Details of DiffQ Implementation in Linux 2.6 Kernel
Introduction
This document describes the design and implementation of
DiffQ congestion control protocol. DiffQ has been implemented as a kernel module for the 2.6 series of the Linux kernel (2.6.18 onwards). This document aims to provide insight into implementation of DiffQ and its various features, to make it easier to understand, extend or use the actual code.

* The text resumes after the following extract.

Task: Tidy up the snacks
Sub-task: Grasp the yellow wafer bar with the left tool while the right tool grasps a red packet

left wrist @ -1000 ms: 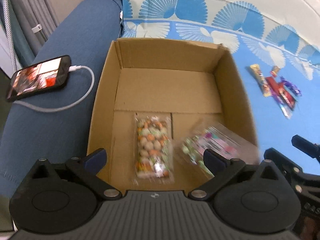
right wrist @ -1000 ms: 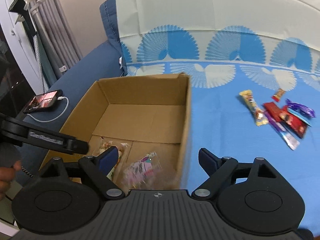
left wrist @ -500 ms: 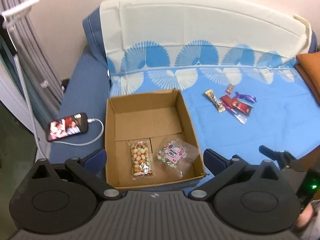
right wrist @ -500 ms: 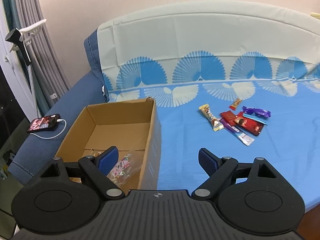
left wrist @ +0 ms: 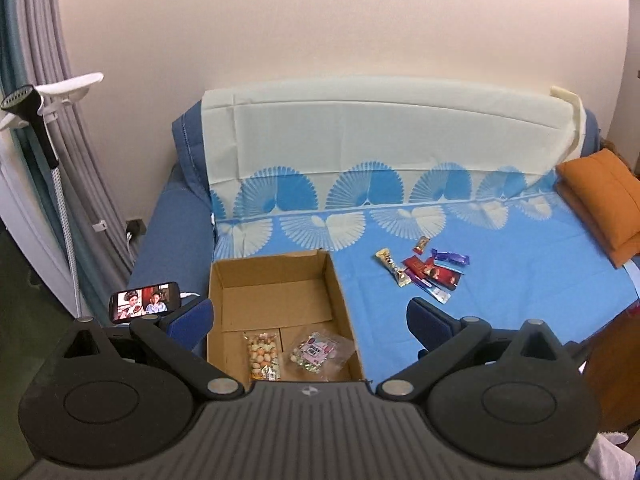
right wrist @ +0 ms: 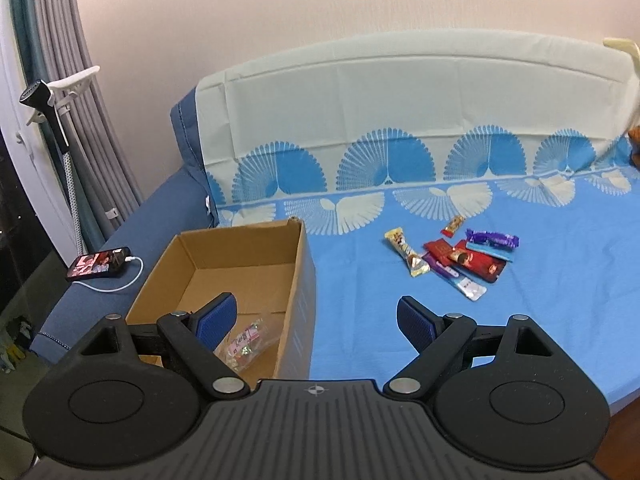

DiffQ is a packet level networking protocol which implies that it needs to process every single packet being transmitted or received in the Linux networking stack. DiffQ is primarily intended to be used and tested over IP networks. Hence, we concern ourselves with only IP packets in the IP stack in Linux. In addition, DiffQ also determines the MAC MAC priority of the packet being transmitted. Further, DiffQ dictates the rate at which a source application SHOULD generate traffic for the destination. To this mean DiffQ needs to provide a way for the conforming application to find the current rate and restrict non-conforming applications to the correct rates.
Based on all these requirements DiffQ needs (or provides) the following interfaces from (to) the kernel:
- Mechanism to capture, process and reinject all IP packets in the kernel
- Mechanism to control (i.e. assign) the MAC priority for each packet transmitted by the MAC
- Mechanism to change the PHY parameters (CWmin, CWmax, AIFS, TXOPLimit) for various MAC priorities
- Mechanism to provide information to upper layers
- Mechanism to restrict source rate of applications
In this document we will describe how each of this mechanism is implemented in DiffQ.
Background
This document assumes that the reader is familiar with Linux Kernel Programming,
NetFilter? API, Madwifi driver, etc. The References section includes links to several tutorials on these topics.
Implementation Details
1. Packet capture and processing mechanism
In Linux,
struct sk_buff represents a packet in the network stack. The IP packets traverse the Linux networking stack as a struct sk_buff pointers (struct sk_buff*) to prevent un necessary copying while the packets traverse networking layers. On the transmission side, the packet is allocates (as an sk_buff) when the transport layer (TCP or UDP) reads the data from the socket buffer (the socket API, used at user space, writes the data to the socket buffers). On the receiver side the packet is allocated (as an sk_buff) when it is received and validated (CRC) by the MAC.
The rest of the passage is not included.